I'll keep you guys posted


----------



## macluver (Sep 21, 2006)

I am starting to get a cold today, which sucks, so I didn't work out. I feel icky. 

But my diet....
b: Sierra Mist Free, 3 slices of ham, string cheese (110 cal/7.5g fat)
s: rice cake with ham (90 cal/1.5g fat) 
l: granola bar, Diet Pepsi, 1 cup lowfat strawberry yogurt (380 cal/11g fat)
s: candy bar 
	

	
	
		
		

		
		
	


	




 (180 cal/9g fat) 
d:2 slices pizza, 1 breadstick, Diet Pepsi (510 cal/17.5g fat)

total: 1270 calories and 46.5g of fat

(I should add here that from the sparkpeople website, my goal is no more than 1460cal and 49g/fat per day.)

What do you think of giving yourself a weekly calorie and fat allowance? So, if you end of splurging one day, you can make up for it the rest of the week? (So, mine would be 1460 x 7 for my weekly calorie allowance and 49 x 7 for my weekly fat gram allowance. Does that make sense or is it just unhealthy?


----------



## macluver (Sep 22, 2006)

Oops! I forgot my entry for last night. Here it is now... 

I'm still sick and I had nursing school from 8a to 3:40p, then a doctor's appointment at 4 to check up on my ectopic pregnancy. So it was quite a busy day.

b: Slim Fast bar, Sierra Mist Free (120 cal/3.5g fat)
l: single serve size low-fat strawberry yogurt, Diet Pepsi (170cal, 1.5g fat) 
s: granola bar (170 cal, 9g fat)
d: cheese and ham tortilla roll-up, Diet Pepsi (320cal, 15g fat)
s: string cheese (80 cal, 6g fat)

total: 860 calories and 35g of fat

I didn't mean to have such a low calorie count today. It's just so easy to "get by" on snack bars I can carry in my purse when I leave the house at 7:30 and don't get home until after 5. 

I should also note that I am drinking water, but I'm not measuring it. Maybe I should. So don't think I'm just drinking diet soda!
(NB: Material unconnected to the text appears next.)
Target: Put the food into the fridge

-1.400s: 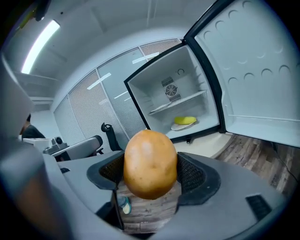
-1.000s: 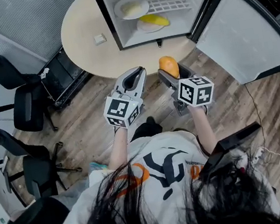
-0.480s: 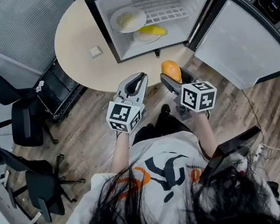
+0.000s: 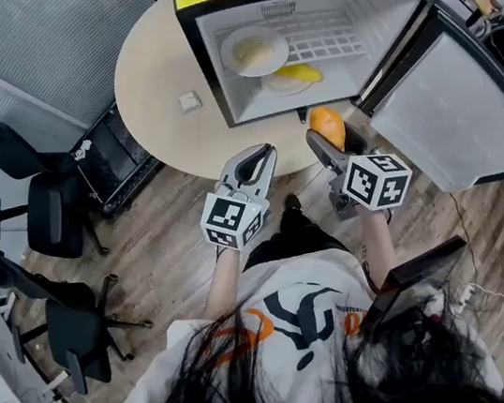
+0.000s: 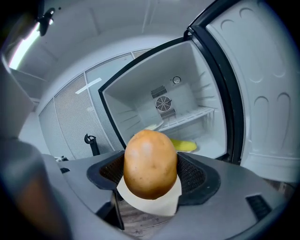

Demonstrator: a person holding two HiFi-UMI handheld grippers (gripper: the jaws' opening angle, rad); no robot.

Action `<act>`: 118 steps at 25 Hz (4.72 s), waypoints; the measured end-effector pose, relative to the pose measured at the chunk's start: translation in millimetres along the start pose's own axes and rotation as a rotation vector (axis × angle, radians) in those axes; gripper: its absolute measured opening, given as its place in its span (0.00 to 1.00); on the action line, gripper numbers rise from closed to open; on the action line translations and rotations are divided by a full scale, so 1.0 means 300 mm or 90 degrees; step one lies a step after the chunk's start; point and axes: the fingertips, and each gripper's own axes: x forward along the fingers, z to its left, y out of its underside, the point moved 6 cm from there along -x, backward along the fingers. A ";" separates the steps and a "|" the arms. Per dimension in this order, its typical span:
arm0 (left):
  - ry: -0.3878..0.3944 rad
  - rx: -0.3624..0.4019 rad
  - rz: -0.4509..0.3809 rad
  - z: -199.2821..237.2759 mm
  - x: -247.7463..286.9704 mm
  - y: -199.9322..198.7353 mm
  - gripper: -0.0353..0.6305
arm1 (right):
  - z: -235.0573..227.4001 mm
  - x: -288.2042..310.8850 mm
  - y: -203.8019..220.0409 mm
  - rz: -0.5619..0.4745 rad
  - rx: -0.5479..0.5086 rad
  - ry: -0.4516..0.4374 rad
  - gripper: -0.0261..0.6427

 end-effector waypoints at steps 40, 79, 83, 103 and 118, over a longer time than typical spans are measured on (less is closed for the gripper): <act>-0.002 0.031 0.017 0.151 0.295 -0.103 0.08 | -0.420 0.631 -0.580 0.012 -0.324 0.259 0.54; -0.010 0.030 -0.009 0.036 0.121 -0.111 0.08 | -0.076 0.139 -0.284 -0.126 -0.169 0.070 0.24; -0.005 0.028 -0.007 -0.007 0.063 -0.093 0.08 | -0.020 0.074 -0.200 -0.118 -0.149 0.059 0.22; 0.046 0.006 0.010 -0.252 -0.112 0.008 0.08 | 0.111 -0.235 0.119 -0.055 -0.079 0.072 0.11; 0.028 0.015 -0.003 -0.533 -0.116 -0.010 0.08 | 0.051 -0.473 0.218 -0.019 -0.087 0.020 0.11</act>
I know I really need to cut back on my soda intake, but I am an addict. 

To the girls that posted above, thanks for your encouragement!


----------



## macluver (Sep 23, 2006)

Today was my cleaning day, so I ate fast food. I didn't have time to make lunch, so my hubby got McDonalds. I know, bad, bad, bad. 

b: leftover cheese and ham tortilla roll-up, Diet V8 Tropical Medley juice (320cal, 15g fat)
l: Grilled Chicken Club w/o mayo, small fries, Diet Coke (840cal, 35g fat) EEK!!!
s: Hot Fudge Sundae (330cal, 9g fat)
d: string cheese, Diet Pepsi (80cal, 6g fat)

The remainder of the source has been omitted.